Repeat the entries exactly. Leave nothing out.

Records from a data source
◇ ◇ ◇
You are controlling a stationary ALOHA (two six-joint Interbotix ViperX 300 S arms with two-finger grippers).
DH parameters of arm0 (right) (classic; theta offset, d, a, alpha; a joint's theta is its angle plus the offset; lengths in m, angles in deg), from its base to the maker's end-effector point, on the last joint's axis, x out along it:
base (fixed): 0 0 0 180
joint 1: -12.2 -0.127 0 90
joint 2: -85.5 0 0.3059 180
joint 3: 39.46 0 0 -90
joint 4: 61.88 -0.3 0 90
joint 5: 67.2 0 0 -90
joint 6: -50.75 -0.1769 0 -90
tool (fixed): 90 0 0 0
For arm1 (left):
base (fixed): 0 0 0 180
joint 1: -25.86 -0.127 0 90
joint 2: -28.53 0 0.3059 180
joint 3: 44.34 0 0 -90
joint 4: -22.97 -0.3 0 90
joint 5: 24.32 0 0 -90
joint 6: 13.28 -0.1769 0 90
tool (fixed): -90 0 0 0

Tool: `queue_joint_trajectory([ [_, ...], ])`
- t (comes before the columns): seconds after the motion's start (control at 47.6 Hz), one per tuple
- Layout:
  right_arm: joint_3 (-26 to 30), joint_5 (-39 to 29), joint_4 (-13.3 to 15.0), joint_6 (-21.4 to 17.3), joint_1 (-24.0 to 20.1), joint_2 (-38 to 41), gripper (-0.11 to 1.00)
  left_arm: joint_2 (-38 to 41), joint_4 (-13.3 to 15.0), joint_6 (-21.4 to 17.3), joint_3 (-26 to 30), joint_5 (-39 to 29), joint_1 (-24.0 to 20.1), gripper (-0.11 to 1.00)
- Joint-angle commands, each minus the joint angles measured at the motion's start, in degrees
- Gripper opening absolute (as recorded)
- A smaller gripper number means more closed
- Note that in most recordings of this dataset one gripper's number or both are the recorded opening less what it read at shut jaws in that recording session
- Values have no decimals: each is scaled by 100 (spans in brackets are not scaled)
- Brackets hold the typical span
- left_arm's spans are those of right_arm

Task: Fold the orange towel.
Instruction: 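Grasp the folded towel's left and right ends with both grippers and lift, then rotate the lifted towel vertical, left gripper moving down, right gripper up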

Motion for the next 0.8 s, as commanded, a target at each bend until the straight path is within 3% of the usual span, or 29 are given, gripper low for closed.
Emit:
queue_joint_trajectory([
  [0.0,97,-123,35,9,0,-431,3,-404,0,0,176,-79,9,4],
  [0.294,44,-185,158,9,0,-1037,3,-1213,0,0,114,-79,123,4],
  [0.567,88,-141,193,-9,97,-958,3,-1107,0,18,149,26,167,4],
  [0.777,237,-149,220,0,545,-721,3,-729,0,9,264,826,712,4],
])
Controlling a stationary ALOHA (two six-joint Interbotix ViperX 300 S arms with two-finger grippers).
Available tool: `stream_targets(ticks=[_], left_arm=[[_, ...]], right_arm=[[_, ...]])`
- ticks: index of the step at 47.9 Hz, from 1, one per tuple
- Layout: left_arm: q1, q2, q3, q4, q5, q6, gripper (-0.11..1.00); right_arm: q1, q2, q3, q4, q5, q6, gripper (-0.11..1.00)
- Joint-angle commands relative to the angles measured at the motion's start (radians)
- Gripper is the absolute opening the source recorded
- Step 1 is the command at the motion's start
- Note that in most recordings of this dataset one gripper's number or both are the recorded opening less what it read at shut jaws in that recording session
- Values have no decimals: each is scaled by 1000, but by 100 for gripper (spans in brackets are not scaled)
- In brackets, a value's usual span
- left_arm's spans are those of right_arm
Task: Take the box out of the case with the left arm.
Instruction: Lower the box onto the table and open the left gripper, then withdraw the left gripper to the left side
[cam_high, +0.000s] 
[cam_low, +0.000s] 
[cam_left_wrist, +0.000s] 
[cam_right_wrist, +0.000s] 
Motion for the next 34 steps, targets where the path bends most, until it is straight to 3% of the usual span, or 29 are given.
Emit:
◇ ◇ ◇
Result of this task:
You are controlling a stationary ALOHA (two six-joint Interbotix ViperX 300 S arms with two-finger grippers).
DH parameters of arm0 (right) (classic; theta offset, d, a, alpha; a joint's theta is its angle plus the offset; lengths in m, angles in deg), from its base to the maker's end-effector point, on the last joint's axis, x out along it:
base (fixed): 0 0 0 180
joint 1: -12.2 -0.127 0 90
joint 2: -85.5 0 0.3059 180
joint 3: 39.46 0 0 -90
joint 4: 61.88 -0.3 0 90
joint 5: 67.2 0 0 -90
joint 6: -50.75 -0.1769 0 -90
tool (fixed): 90 0 0 0
For arm1 (left):
base (fixed): 0 0 0 180
joint 1: -25.86 -0.127 0 90
joint 2: -28.53 0 0.3059 180
joint 3: 44.34 0 0 -90
joint 4: -22.97 -0.3 0 90
joint 5: 24.32 0 0 -90
joint 6: 13.28 -0.1769 0 90
tool (fixed): -90 0 0 0

Tool: `queue_joint_trajectory([ [_, ...], ])`
- t (comes before the columns): seconds after the motion's start (control at 47.6 Hz), one per tuple
- Layout:
  right_arm: joint_3 (-26 to 30), joint_5 (-39 to 29), joint_4 (-13.3 to 15.0), joint_6 (-21.4 to 17.3), joint_1 (-24.0 to 20.1), joint_2 (-38 to 41), gripper (-0.11 to 1.00)
  left_arm: joint_2 (-38 to 41), joint_4 (-13.3 to 15.0), joint_6 (-21.4 to 17.3), joint_3 (-26 to 30), joint_5 (-39 to 29), joint_1 (-24.0 to 20.1), gripper (-0.11 to 1.00)
- Joint-angle commands, each minus the joint angles measured at the motion's start, in degrees
- Gripper opening absolute (as recorded)
- A smaller gripper number means more closed
- Note that in most recordings of this dataset one gripper's number or both are the recorded opening less what it read at shut jaws in that recording session
- Values have no decimals: each is scaled by 100 (spans in brackets are not scaled)
- Brackets hold the typical span
- left_arm's spans are those of right_arm

Task: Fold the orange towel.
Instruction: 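Grasp the folded towel's left and right ends with both grippers and lift, then rotate the lifted towel vertical, left gripper moving down, right gripper up
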
Motion for the next 0.8 s, as commanded, a target at each bend until the straight path is within 3% of the usual span, or 29 are given, gripper low for closed.
Emit:
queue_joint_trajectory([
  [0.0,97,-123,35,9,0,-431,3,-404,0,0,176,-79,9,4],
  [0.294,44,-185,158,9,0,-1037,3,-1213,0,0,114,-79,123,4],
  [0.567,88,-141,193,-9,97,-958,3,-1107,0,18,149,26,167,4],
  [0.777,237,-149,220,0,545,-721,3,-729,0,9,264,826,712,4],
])
Controlling a stationary ALOHA (two six-joint Interbotix ViperX 300 S arms with two-finger grippers).
Available tool: `stream_targets(ticks=[_], left_arm=[[_, ...]], right_arm=[[_, ...]])`
- ticks: index of the step at 47.9 Hz, from 1, one per tuple
- Layout: left_arm: q1, q2, q3, q4, q5, q6, gripper (-0.11..1.00); right_arm: q1, q2, q3, q4, q5, q6, gripper (-0.11..1.00)
- Joint-angle commands relative to the angles measured at the motion's start (radians)
- Gripper is the absolute opening the source recorded
- Step 1 is the command at the motion's start
- Note that in most recordings of this dataset one gripper's number or both are the recorded opening less what it read at shut jaws in that recording session
- Values have no decimals: each is scaled by 1000, but by 100 for gripper (spans in brackets are not scaled)
- In brackets, a value's usual span
- left_arm's spans are those of right_arm
Task: Take the box out of the case with the left arm.
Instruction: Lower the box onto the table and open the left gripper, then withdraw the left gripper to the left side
[cam_high, +0.000s] 
[cam_low, +0.000s] 
[cam_left_wrist, +0.000s] 
[cam_right_wrist, +0.000s] 
Motion for the next 34 steps, targets where the path bends most, until it is straight to 3% of the usual span, or 29 are given.
Emit:

The requested output has now been given in full.